In this project, we performed an exploratory data analysis (EDA) on Amazon Prime Video’s content dataset to uncover insights into the platform’s content diversity, popularity trends, and regional representation. The dataset consisted of two CSV files: titles.csv containing metadata of over 9,000 titles (movies and TV shows), and credits.csv containing cast and crew information for more than 120,000 roles.

Using Python libraries such as Pandas, NumPy, Matplotlib, and Seaborn, we conducted data cleaning, transformation, and visual analysis to address several key business questions.

# **GitHub Link -**

https://github.com/Shivu7889/Amazon-Prime-TV-Shows-and-Movies

# **Problem Statement**


This dataset was created to analyze all shows available on Amazon Prime Video, allowing us to extract valuable insights such as:

* Content Diversity: What genres and categories dominate the platform?
* Regional Availability: How does content distribution vary across different regions?
* Trends Over Time: How has Amazon Prime’s content library evolved?
* IMDb Ratings & Popularity: What are the highest-rated or most popular shows on the platform?

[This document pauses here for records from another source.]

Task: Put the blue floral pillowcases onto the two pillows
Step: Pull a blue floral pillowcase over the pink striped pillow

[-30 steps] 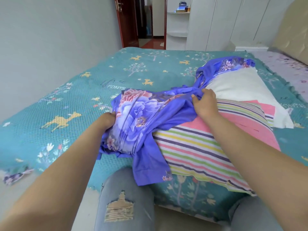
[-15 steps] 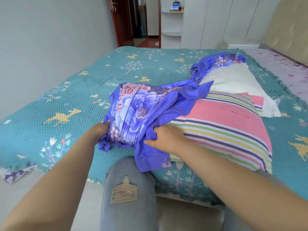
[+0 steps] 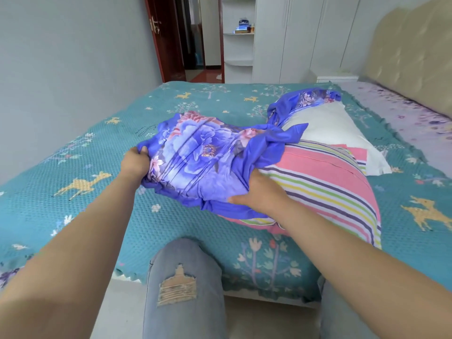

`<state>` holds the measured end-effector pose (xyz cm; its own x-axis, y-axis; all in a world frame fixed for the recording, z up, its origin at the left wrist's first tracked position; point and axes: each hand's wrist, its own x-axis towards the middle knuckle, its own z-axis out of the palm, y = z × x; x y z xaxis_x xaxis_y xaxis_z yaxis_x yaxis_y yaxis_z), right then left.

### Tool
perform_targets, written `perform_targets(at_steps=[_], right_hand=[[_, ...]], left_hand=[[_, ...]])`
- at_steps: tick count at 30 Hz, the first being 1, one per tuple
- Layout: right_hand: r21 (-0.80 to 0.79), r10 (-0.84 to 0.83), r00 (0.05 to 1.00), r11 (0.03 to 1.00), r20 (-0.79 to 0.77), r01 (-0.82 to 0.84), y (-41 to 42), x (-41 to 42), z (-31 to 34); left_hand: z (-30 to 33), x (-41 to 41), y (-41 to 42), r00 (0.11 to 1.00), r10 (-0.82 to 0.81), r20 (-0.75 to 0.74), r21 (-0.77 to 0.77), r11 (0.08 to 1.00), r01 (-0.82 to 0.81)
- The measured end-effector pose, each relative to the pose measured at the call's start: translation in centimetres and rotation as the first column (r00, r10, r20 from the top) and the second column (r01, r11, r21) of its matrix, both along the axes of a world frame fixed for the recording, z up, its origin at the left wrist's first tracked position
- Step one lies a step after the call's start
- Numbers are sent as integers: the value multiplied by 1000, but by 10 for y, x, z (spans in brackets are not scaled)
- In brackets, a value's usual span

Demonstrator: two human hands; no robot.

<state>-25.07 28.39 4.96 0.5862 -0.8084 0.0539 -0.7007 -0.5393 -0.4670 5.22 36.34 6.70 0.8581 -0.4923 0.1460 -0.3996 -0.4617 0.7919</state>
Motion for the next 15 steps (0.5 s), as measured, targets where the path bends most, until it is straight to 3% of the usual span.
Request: perform_targets(at_steps=[2, 4, 8, 15], right_hand=[[-109, -20, 997, 994, -74, 12, -7, -13, 6], [-155, -82, 996, 985, -17, 78, -21, -28, 12], [-165, -211, 977, 963, 41, 215, -51, -76, 22], [-132, -388, 913, 905, 125, 403, -85, -141, 30]], left_hand=[[14, 0, -5, 1000, 26, -5, -35, 999, -27], [26, 2, -7, 999, 49, -18, -46, 998, -50], [33, 5, -9, 994, 82, -70, -59, 995, -86], [-3, -3, 6, 984, 124, -131, 68, 991, -115]])
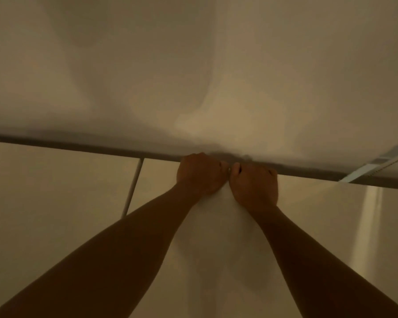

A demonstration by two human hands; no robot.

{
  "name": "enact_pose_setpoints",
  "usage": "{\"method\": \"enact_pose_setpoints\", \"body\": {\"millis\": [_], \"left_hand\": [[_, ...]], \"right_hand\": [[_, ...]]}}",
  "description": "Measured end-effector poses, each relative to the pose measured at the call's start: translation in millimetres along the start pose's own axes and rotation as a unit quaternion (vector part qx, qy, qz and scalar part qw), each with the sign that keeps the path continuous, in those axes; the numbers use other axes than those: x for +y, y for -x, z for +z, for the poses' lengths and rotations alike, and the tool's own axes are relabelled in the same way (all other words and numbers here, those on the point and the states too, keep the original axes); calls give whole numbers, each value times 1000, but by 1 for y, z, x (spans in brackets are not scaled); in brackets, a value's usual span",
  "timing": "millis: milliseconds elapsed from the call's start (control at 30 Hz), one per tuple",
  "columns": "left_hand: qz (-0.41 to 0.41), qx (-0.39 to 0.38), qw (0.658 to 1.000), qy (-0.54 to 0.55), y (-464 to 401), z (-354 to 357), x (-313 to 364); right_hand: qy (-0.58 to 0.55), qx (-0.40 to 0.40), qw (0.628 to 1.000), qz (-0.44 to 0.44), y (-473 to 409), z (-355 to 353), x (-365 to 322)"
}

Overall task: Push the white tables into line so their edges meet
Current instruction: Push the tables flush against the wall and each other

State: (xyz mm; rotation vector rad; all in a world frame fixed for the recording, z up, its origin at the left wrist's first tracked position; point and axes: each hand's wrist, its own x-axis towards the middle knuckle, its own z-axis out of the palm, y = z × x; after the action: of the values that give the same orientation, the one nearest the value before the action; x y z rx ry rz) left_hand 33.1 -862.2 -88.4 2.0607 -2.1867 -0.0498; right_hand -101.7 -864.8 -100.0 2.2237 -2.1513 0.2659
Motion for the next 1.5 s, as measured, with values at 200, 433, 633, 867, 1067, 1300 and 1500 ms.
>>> {"method": "enact_pose_setpoints", "body": {"millis": [200,433,633,867,1067,1300,1500], "left_hand": [[35,17,999,12,0,5,-4],[103,45,993,-20,6,5,-12],[133,37,989,-50,16,2,-19],[102,16,994,-27,12,8,-17],[94,46,994,-21,15,15,-19],[70,22,996,59,48,13,-30],[42,-15,998,39,94,3,-35]], "right_hand": [[-3,20,1000,-8,1,1,0],[5,57,998,0,7,2,-8],[8,40,999,-4,15,-1,-13],[3,46,999,9,19,2,-10],[-13,44,999,29,22,4,-12],[-33,12,999,-7,46,6,-31],[-45,-12,998,-52,79,1,-42]]}}
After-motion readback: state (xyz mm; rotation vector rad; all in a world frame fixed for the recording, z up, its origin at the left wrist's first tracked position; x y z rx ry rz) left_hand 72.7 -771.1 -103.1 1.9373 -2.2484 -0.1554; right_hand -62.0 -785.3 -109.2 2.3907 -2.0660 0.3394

 By analyzing this dataset, businesses, content creators, and data analysts can uncover key trends that influence subscription growth, user engagement, and content investment strategies in the streaming industry.

#### **Define Your Business Objective?**

To uncover data-driven insights from Amazon Prime Video’s catalog that support strategic decisions in content acquisition, user engagement, and platform growth.

# **General Guidelines** : -  

1.   Well-structured, formatted, and commented code is required.
2.   Exception Handling, Production Grade Code & Deployment Ready Code will be a plus. Those students will be awarded some additional credits.
     
     The additional credits will have advantages over other students during Star Student selection.
       
             [ Note: - Deployment Ready Code is defined as, the whole .ipynb notebook should be executable in one go
                       without a single error logged. ]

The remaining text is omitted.